Real Estate Industry News

Just before a power lunch at Sant Ambroeus in Palm Beach, real estate billionaire Jeff Greene picks up the phone to discuss the past year’s “huge migration” to southern Florida. “People have realized that they can get a much higher quality life and still make the same amount of income,” he says. “I’ll see more interesting people at Sant Ambroeus in Palm Beach than I would at Sant Ambroeus in Manhattan.” 

But Greene—who owns more than $2 billion worth of property, roughly half of it in Florida, according to Forbes estimates (he says it’s worth more)—thinks the frenzy is nearing a peak. “Prices have just gone higher than anyone ever could have imagined,” he says. Come autumn, he believes, many families will return to their original homes in New York, Los Angeles and other cities, causing prices to moderate.

It’s a cooling effect Greene expects to see far outside of Palm Beach. “My view on all the markets is that we’re in somewhat of an omni-bubble in every category,” he says. “Between central banks around the world and the government’s fiscal and monetary stimulus we have trillions and trillions of dollars of extra money that wasn’t around before. . . . At some point you can’t keep printing.”

Florida’s real estate market has been one of the biggest beneficiaries of the pandemic, beckoning wealthy Americans with low taxes, warm weather and a relative lack of crowds. “It’s been a seven-day-a-week workweek, from the time you get up until the time you go to bed,” says Nathan Zeder, a broker-associate at the Jills Zeder Group, which is based in Miami Beach and Coral Gables. The firm sold about $800 million worth of property in the second half of 2020, he says, more than it did in all of 2019.

One of the largest purchases of the pandemic closed on Thursday, when Larry Ellison reportedly acquired an $80 million mega-mansion in North Palm Beach, just above the original asking price. (Chris Leavitt, Ashley McIntosh and Tonja Garamella of Douglas Elliman, who handled the sale for the buyer and seller, declined to comment.) 

An even larger deal closed in February, a newly completed mansion at 535 N. County Road in Palm Beach that went for more than $120 million, setting a record for the region and likely the state, according to the Palm Beach Daily News.

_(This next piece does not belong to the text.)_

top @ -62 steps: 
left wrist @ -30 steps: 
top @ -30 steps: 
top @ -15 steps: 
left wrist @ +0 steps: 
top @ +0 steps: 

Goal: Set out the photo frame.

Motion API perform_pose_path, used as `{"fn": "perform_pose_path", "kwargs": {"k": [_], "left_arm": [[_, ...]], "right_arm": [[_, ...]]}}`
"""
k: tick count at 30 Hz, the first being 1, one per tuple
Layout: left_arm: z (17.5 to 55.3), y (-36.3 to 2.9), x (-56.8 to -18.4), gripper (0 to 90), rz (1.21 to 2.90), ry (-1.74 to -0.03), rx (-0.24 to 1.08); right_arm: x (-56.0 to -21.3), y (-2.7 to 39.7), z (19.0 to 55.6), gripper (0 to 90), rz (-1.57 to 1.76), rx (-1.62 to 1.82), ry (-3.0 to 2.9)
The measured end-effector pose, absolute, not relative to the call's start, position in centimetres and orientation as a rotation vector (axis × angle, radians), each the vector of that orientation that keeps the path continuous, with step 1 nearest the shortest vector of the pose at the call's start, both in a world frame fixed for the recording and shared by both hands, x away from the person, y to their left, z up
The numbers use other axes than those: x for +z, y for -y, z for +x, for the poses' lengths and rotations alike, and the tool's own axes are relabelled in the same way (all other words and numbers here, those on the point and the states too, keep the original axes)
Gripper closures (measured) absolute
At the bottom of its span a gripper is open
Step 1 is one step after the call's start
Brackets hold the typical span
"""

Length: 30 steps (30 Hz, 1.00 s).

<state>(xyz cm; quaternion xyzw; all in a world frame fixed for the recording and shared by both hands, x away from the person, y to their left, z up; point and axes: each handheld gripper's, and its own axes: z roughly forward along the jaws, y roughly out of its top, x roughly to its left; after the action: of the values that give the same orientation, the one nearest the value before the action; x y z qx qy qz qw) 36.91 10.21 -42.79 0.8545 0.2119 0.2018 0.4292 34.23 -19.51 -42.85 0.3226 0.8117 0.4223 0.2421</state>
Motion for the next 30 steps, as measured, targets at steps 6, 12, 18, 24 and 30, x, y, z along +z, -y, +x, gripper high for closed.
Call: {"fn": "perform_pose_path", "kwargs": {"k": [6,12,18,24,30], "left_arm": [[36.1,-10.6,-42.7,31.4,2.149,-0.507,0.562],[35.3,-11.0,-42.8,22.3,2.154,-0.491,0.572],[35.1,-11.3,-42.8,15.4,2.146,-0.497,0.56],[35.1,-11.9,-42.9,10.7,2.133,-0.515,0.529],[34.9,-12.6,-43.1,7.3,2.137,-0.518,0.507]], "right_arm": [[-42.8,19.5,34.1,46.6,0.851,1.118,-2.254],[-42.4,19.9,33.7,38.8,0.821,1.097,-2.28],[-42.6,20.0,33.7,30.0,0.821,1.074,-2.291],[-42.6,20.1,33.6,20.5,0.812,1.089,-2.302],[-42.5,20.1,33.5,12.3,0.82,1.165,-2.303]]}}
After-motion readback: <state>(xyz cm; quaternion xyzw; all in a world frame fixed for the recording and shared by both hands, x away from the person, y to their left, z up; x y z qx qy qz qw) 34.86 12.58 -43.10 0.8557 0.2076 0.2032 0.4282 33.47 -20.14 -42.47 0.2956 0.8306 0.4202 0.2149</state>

Overall, properties in Palm Beach have appreciated nearly 8% in the last year, according to Zillow data, though some areas are seeing an even larger boost. Such figures are even more striking, considering the shift in buyers. Almost half of the Miami real estate sales market is ordinarily composed of foreign individuals, Zeder says. During the pandemic that number has fallen close to zero. “Generally, if we were a 100% domestic market, the market would go down. But it’s done the exact opposite.”

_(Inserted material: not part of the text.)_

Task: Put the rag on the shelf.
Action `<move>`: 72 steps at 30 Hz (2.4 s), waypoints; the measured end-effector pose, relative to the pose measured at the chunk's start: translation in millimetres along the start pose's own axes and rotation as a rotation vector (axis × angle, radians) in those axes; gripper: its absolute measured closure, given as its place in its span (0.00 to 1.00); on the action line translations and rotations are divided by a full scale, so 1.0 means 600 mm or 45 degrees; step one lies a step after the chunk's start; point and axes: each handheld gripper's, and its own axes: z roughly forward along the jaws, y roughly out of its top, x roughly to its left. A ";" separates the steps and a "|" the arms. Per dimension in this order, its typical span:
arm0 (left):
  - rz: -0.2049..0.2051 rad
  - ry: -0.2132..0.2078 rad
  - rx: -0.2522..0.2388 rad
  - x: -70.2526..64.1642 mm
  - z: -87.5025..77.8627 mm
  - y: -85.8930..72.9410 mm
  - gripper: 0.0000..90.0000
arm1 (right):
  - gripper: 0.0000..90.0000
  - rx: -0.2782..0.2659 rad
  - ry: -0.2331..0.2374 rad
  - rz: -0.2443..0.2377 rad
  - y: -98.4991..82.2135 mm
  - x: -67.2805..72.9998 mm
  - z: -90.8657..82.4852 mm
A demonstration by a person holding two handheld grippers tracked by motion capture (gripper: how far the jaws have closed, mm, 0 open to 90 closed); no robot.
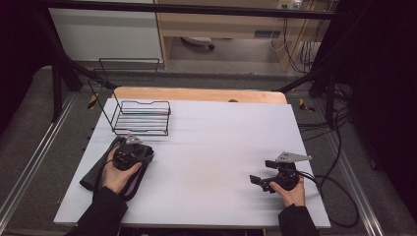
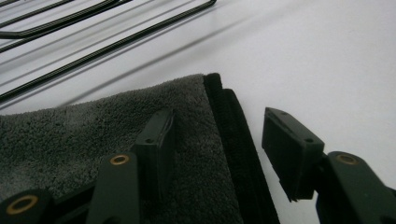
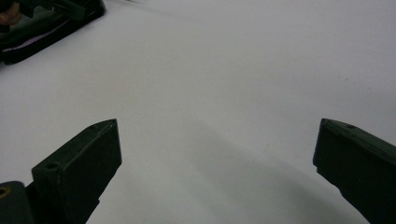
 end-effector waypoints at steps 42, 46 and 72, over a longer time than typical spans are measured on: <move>0.059 -0.137 -0.086 -0.048 -0.046 0.005 0.86 | 0.03 0.005 0.009 0.007 0.000 0.002 0.001; 0.073 -0.184 -0.085 -0.071 -0.048 0.010 0.86 | 0.03 0.004 0.010 0.006 0.000 0.002 0.001; 0.190 -0.310 -0.017 -0.220 0.009 0.056 0.84 | 0.03 0.009 0.012 0.000 0.000 0.002 0.002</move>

The climb is partly attributable to the arrival of so many wealthy New Yorkers. According to Placer.ai, a data analytics firm, the two most popular destinations outside of the Northeast for those fleeing New York County between January 2020 and January 2021 were Palm Beach County and Miami-Dade County.

Frederick Peters, CEO of Warburg Realty in New York, says it’s a trend stretching back years. “People, especially in the top .01%, just find the tax advantages such that they’re looking at becoming Florida residents,” he says. “That probably accelerated during the pandemic. . . . But it didn’t start during the pandemic.”

As for Greene, he plans to stick it out in Palm Beach no matter how quickly the trend slows. “I have deep roots in this community,” he says. Greene’s parents moved to Florida when he was in high school, and he continued to visit on breaks from Johns Hopkins University; during winter vacations he worked as a waiter and busboy at the famed Breakers Hotel.  

Greene, who is worth $3.9 billion overall, first got into real estate while at Harvard Business School, when he bought a house and rented out rooms to earn extra cash. By the time he graduated he owned 18 properties. It was decades later, though, that he became a billionaire, thanks to credit default swaps he bought in the run-up to the housing market collapse that ignited the financial crisis. 

“I moved here in December of 2009,” he says, of Palm Beach, at which point he started buying up properties, including the Tideline hotel and dozens of condominiums. “I really felt it was very undervalued.”

Today Greene is continuing to bet on Florida’s long-term vitality, despite his muted predictions for the fall. He is building two 30-story towers in Palm Beach at a reported cost of $250 million—on a 3.3-acre site he bought in 2014—and which sparked headlines last year over construction delays due to zoning issues.  

“I’m a long-term believer in this area,” he says. “I hope I have a long life and can enjoy the fruits of my labor.”